From reading this launch post, I'm not convinced this is going to save too much ...

vladf · on Dec 13, 2022

They have a project which addresses this concern as well: https://skyplane.org/en/latest/benchmark.html

parasj · on Dec 13, 2022

I'm one of the creators of Skyplane. Skyplane can migrate large datasets between cloud regions at 10s of Gbps while compressing data to reduce egress fees. Happy to chime in!

https://github.com/skyplane-project/skyplane

ensemblehq · on Dec 13, 2022

Congrats on the launch! I had a similar idea once a few years back but failed to materialize it. You might want to consider other cloud providers like Sushi Cloud to get costs even lower. Happy to do an intro if it seems interesting.

bushbaba · on Dec 13, 2022

Or to leverage cheaper compute/energy when it’s available. https://www.crusoecloud.com/features/

covi · on Dec 13, 2022

I'm one of the creators of SkyPilot. Thanks for the thoughtful questions and let me try to take a stab:

SkyPilot is not just for multi clouds. It's useful for all of these scenarios:

- using a single region of one cloud

- using multiple regions of one cloud

- using multiple clouds

Data transfer between zones/regions within a cloud is much cheaper than across clouds. We see many users falling in the "one cloud" category and they frequently read 10s of TBs of data across regions to do ML training.

Finally, saving money is one of several key problems we aim to solve, and there are quite a few ways to save other than lots-of-compute-on-small-data. Other reasons why you may want to use a system like SkyPilot include

(1) improving resource availability (big pain point for GPUs/TPUs)

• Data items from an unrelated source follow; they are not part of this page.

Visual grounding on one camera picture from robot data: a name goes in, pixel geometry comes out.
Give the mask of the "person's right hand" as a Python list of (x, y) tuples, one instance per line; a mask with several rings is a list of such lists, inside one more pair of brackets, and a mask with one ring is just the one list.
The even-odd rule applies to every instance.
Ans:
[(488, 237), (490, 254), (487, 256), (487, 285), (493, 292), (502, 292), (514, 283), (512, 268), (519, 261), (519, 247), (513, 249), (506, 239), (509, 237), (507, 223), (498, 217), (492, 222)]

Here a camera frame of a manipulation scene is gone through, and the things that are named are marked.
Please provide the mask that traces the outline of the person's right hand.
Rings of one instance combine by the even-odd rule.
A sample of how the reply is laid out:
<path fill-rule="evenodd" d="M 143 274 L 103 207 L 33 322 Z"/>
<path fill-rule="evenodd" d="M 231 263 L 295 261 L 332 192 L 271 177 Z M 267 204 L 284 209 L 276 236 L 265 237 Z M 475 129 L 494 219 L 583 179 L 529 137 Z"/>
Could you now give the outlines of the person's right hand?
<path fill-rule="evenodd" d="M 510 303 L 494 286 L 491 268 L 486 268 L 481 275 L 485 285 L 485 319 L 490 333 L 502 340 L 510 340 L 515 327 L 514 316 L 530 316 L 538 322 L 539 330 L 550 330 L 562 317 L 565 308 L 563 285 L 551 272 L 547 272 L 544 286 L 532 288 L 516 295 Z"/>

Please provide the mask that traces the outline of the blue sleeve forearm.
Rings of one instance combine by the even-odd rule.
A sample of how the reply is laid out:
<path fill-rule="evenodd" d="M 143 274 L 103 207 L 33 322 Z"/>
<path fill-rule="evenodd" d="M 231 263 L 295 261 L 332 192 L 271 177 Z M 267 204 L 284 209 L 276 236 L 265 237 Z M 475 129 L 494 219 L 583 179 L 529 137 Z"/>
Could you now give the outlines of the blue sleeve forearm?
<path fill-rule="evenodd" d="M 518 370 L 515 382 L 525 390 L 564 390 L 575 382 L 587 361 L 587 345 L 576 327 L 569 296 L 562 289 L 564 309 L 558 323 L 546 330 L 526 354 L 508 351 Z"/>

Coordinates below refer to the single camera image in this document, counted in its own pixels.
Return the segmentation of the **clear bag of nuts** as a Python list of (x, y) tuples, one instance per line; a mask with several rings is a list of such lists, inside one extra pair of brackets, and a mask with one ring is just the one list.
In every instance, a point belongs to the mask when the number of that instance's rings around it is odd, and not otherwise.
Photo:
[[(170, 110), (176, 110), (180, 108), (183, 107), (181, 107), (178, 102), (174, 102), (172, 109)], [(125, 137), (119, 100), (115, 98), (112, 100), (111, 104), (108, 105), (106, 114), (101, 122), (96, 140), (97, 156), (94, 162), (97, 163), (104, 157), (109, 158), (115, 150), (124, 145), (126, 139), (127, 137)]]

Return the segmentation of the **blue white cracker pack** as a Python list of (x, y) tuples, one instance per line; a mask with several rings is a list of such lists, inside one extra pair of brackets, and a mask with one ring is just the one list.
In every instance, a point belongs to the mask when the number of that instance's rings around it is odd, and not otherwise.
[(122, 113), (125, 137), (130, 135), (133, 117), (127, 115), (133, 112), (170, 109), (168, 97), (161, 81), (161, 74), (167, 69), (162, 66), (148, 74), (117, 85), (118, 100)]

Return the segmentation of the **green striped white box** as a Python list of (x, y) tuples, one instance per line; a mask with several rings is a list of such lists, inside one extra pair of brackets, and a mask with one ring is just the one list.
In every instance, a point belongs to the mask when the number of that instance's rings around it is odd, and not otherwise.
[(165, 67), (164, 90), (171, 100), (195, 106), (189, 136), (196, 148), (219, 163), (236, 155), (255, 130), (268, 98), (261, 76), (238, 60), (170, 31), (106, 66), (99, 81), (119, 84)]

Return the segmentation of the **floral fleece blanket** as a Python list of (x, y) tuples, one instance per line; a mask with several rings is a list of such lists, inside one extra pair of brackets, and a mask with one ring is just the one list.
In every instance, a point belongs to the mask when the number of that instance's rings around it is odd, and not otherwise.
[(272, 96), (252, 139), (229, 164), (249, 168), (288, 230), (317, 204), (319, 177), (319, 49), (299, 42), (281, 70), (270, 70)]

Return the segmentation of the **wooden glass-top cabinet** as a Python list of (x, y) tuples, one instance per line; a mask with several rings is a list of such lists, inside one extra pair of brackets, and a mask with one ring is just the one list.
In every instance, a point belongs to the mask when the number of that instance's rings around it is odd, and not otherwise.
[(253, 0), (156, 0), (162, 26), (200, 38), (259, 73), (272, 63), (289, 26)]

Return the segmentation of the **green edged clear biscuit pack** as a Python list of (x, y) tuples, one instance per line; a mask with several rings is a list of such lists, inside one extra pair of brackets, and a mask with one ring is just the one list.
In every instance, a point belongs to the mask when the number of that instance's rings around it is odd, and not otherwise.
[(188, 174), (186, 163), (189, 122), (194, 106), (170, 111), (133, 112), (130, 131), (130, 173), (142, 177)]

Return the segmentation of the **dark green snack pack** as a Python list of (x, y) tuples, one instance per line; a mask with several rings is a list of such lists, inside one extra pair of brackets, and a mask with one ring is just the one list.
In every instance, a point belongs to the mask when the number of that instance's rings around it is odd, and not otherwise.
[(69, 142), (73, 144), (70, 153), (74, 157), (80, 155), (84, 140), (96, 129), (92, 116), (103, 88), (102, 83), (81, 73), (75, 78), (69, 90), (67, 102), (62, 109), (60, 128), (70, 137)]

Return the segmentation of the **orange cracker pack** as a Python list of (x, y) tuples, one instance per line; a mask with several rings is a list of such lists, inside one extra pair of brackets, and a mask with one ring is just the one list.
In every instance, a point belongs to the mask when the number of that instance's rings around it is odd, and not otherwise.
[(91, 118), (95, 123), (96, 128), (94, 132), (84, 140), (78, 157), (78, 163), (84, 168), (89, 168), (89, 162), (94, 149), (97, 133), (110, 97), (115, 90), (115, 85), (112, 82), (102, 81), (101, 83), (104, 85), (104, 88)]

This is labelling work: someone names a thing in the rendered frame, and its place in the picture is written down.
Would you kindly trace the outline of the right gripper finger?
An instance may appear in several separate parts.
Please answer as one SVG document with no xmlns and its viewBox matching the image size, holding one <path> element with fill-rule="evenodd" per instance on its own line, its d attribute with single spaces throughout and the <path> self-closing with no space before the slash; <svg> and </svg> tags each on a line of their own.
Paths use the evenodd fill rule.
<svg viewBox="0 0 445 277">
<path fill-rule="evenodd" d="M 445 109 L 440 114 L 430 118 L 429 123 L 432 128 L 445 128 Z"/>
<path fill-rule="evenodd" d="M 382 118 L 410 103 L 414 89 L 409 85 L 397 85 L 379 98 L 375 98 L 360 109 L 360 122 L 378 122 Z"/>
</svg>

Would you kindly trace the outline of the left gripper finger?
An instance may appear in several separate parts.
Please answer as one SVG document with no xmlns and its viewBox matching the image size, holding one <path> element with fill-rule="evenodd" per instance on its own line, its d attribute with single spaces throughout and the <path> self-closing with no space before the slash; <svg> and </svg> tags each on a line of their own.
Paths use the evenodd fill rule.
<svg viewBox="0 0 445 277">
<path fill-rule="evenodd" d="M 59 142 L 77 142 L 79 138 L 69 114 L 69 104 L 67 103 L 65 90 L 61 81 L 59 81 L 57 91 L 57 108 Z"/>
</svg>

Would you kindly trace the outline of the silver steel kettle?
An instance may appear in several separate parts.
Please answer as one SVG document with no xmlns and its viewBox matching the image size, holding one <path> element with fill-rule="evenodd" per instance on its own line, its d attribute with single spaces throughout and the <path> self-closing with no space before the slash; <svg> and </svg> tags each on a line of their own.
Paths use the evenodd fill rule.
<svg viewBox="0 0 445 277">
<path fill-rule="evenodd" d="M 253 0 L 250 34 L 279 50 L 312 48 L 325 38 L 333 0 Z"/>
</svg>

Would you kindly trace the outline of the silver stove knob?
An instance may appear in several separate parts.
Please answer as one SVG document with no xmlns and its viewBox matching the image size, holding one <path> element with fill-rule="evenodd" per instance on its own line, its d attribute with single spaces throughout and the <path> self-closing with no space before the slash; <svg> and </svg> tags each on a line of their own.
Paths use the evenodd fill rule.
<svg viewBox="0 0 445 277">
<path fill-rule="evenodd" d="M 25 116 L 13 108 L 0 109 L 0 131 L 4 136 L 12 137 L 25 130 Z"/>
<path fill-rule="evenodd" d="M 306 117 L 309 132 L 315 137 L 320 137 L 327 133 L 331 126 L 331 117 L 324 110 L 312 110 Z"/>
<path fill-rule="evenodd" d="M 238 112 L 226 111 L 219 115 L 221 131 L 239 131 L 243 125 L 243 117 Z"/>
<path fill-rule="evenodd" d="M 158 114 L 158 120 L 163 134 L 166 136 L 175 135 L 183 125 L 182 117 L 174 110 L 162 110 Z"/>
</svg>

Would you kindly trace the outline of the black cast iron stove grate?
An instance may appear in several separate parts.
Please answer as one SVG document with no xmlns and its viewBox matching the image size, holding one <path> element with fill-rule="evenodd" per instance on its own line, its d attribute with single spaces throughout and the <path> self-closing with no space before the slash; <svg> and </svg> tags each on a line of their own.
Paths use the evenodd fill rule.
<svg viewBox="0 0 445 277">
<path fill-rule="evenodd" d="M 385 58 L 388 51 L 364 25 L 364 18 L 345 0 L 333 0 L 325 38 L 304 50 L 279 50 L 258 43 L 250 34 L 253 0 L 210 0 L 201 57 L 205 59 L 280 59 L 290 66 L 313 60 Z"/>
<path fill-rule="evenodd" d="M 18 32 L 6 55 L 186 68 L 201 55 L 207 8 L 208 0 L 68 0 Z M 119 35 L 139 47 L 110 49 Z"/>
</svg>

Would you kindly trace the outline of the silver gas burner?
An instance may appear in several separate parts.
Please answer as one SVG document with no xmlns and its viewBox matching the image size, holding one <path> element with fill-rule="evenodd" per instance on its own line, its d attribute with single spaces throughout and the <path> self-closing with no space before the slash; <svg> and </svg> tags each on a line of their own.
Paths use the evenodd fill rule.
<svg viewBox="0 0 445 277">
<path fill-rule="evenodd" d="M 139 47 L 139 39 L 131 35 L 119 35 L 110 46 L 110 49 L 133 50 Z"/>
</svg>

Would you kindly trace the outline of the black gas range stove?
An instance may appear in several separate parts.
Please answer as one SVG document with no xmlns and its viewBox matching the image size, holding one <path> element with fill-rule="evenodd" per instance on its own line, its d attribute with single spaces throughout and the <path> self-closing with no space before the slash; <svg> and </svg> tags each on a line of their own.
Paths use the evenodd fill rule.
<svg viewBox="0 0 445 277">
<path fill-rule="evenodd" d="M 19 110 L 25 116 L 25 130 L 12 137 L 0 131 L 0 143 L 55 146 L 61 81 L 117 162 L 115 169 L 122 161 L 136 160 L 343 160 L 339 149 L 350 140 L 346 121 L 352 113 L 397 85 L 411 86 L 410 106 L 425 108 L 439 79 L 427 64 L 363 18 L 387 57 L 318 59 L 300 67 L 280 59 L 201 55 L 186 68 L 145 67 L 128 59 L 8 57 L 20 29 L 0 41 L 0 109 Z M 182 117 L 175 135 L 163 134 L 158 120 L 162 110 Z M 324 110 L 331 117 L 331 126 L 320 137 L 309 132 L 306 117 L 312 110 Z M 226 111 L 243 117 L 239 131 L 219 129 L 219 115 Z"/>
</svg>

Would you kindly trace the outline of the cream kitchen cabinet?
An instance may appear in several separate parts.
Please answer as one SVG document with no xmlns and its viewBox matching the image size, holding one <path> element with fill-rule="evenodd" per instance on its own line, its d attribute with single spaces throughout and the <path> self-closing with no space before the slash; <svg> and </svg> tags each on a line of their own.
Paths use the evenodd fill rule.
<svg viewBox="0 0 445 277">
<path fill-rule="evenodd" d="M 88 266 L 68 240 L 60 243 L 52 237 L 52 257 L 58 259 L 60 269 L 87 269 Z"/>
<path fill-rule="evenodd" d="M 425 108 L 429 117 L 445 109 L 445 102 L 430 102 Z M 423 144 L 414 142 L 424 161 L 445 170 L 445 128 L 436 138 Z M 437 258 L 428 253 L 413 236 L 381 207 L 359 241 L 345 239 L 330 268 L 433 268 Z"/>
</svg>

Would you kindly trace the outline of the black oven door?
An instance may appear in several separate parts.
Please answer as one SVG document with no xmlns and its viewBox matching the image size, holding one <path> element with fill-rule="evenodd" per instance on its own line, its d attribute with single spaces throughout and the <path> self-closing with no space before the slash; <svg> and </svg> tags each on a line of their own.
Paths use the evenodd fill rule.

(2) use one interface and know that your jobs can migrate across regions or clouds

More rationale in the intro blog post: https://medium.com/@zongheng_yang/skypilot-ml-and-data-scien...

helsinkiandrew · on Dec 13, 2022

And isn’t the biggest issue with running potentially large jobs in the cloud the cut off when it’s cheaper to use your own hardware. After a few months or dozens of runs of your large model in the cloud you may have reached the point where purchasing would have been cheaper.

Something that could look at your code, data and budget and say upto X runs use cloud A, for more than Y runs it would be cheaper to buy/lease these GPUs etc. would be interesting.

YetAnotherNick · on Dec 13, 2022

I think it’s common to train 100s of models on the same data for experiments. Then you would only need to copy data once to all the cloud storage and run experiments as you wish.

Also most cloud provider don’t charge for ingress so you could move the data from something like R2 to cloud as many times you want..

covi · on Dec 13, 2022

+1. We've heard from some heavy users that Cloudfare R2 is saving them $$$ on egress costs: https://www.cloudflare.com/products/r2/

As outlined in the position paper (linked by another commenter) we believe such tailwinds are increasingly helping foster the "Sky" and making workloads moving between clouds much easier.